▶ [Problem]: Could you count the lines below that include the word "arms" and give only the number?

*** Raw data Section Begins ***

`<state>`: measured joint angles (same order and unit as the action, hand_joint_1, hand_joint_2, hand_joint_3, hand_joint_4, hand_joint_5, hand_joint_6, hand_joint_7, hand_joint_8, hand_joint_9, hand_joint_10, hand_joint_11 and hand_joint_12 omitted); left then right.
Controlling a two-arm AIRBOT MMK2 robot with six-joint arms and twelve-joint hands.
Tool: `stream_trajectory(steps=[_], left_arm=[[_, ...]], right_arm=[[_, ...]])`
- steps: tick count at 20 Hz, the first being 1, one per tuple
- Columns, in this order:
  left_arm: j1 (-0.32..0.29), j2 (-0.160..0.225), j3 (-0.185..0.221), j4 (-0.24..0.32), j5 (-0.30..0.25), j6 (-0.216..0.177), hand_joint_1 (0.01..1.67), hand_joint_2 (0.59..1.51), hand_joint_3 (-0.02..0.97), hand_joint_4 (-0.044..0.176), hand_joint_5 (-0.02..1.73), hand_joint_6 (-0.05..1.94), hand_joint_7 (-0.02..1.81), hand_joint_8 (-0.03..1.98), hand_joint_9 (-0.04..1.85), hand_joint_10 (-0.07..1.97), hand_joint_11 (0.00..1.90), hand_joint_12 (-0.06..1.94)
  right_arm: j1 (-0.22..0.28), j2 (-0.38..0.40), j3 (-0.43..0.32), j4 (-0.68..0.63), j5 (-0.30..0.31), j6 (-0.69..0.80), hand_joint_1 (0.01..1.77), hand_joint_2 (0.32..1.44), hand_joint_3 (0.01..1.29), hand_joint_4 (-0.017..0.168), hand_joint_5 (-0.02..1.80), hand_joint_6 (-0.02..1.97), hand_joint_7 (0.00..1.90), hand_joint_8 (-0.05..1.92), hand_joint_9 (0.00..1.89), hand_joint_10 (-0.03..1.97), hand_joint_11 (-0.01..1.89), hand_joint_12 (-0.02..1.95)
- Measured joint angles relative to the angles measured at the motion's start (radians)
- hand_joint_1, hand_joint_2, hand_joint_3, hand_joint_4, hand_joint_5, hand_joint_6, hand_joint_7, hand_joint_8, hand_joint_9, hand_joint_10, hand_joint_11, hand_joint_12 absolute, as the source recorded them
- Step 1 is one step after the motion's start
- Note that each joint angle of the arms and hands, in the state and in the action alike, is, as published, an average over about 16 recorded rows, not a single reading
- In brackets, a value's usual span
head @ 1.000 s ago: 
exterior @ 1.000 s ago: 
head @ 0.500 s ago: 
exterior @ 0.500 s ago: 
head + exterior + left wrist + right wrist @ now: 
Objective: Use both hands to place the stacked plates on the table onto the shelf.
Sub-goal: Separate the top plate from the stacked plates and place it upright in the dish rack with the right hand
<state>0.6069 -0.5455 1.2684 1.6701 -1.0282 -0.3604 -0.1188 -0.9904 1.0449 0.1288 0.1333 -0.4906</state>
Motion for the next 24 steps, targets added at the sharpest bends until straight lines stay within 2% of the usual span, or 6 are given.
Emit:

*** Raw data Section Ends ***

▶ [Finished exercise]: 2